Entries provided: Begin
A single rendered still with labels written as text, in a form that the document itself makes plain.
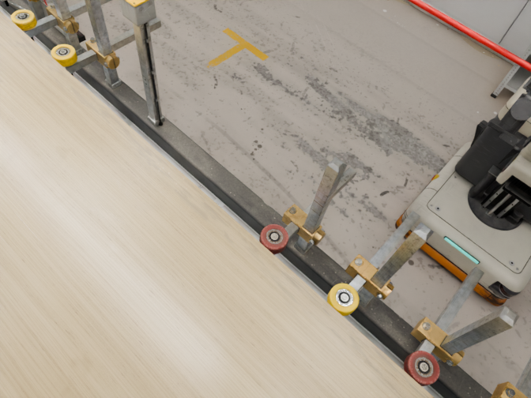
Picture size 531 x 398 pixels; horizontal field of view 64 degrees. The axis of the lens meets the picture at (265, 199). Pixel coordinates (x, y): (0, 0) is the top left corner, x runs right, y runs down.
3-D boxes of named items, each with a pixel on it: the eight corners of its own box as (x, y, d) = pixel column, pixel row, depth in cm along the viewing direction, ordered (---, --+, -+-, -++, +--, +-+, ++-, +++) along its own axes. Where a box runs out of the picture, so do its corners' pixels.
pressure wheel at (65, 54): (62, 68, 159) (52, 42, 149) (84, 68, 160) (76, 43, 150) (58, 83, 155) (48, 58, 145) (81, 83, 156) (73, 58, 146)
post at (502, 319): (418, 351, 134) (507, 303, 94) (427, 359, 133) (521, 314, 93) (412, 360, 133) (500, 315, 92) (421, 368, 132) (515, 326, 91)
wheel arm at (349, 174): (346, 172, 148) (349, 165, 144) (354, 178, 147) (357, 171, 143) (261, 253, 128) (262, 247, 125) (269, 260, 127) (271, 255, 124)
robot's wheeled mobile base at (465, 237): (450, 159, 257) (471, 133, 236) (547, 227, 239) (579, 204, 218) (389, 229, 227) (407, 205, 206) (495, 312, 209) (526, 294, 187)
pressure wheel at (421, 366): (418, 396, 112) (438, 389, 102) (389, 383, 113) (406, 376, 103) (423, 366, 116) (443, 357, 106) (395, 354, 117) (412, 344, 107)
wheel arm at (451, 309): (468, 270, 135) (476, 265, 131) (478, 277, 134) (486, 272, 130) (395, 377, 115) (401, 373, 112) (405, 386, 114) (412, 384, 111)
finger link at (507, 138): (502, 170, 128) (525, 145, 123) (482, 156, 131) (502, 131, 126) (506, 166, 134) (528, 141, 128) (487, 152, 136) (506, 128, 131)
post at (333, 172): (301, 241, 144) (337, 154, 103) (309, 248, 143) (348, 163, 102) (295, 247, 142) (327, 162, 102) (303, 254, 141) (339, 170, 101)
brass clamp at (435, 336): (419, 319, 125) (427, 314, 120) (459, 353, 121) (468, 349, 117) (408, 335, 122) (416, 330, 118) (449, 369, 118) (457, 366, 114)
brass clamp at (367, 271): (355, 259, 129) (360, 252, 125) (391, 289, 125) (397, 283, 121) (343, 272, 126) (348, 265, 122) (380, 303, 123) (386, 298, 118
Entries provided: End
## Requirement
The expected output is each record, copied exactly, and nothing in place of the pictures.

## Solution for this task
A single rendered still with labels written as text, in a form that the document itself makes plain.
Picture size 531 x 398 pixels; horizontal field of view 64 degrees. The axis of the lens meets the picture at (265, 199). Pixel coordinates (x, y): (0, 0) is the top left corner, x runs right, y runs down.
3-D boxes of named items, each with a pixel on it: the eight corners of its own box as (x, y, d) = pixel column, pixel row, depth in cm along the viewing direction, ordered (---, --+, -+-, -++, +--, +-+, ++-, +++) along its own axes. Where a box runs out of the picture, so do its corners' pixels.
pressure wheel at (65, 54): (62, 68, 159) (52, 42, 149) (84, 68, 160) (76, 43, 150) (58, 83, 155) (48, 58, 145) (81, 83, 156) (73, 58, 146)
post at (502, 319): (418, 351, 134) (507, 303, 94) (427, 359, 133) (521, 314, 93) (412, 360, 133) (500, 315, 92) (421, 368, 132) (515, 326, 91)
wheel arm at (349, 174): (346, 172, 148) (349, 165, 144) (354, 178, 147) (357, 171, 143) (261, 253, 128) (262, 247, 125) (269, 260, 127) (271, 255, 124)
robot's wheeled mobile base at (465, 237): (450, 159, 257) (471, 133, 236) (547, 227, 239) (579, 204, 218) (389, 229, 227) (407, 205, 206) (495, 312, 209) (526, 294, 187)
pressure wheel at (421, 366): (418, 396, 112) (438, 389, 102) (389, 383, 113) (406, 376, 103) (423, 366, 116) (443, 357, 106) (395, 354, 117) (412, 344, 107)
wheel arm at (451, 309): (468, 270, 135) (476, 265, 131) (478, 277, 134) (486, 272, 130) (395, 377, 115) (401, 373, 112) (405, 386, 114) (412, 384, 111)
finger link at (507, 138): (502, 170, 128) (525, 145, 123) (482, 156, 131) (502, 131, 126) (506, 166, 134) (528, 141, 128) (487, 152, 136) (506, 128, 131)
post at (333, 172): (301, 241, 144) (337, 154, 103) (309, 248, 143) (348, 163, 102) (295, 247, 142) (327, 162, 102) (303, 254, 141) (339, 170, 101)
brass clamp at (435, 336): (419, 319, 125) (427, 314, 120) (459, 353, 121) (468, 349, 117) (408, 335, 122) (416, 330, 118) (449, 369, 118) (457, 366, 114)
brass clamp at (367, 271): (355, 259, 129) (360, 252, 125) (391, 289, 125) (397, 283, 121) (343, 272, 126) (348, 265, 122) (380, 303, 123) (386, 298, 118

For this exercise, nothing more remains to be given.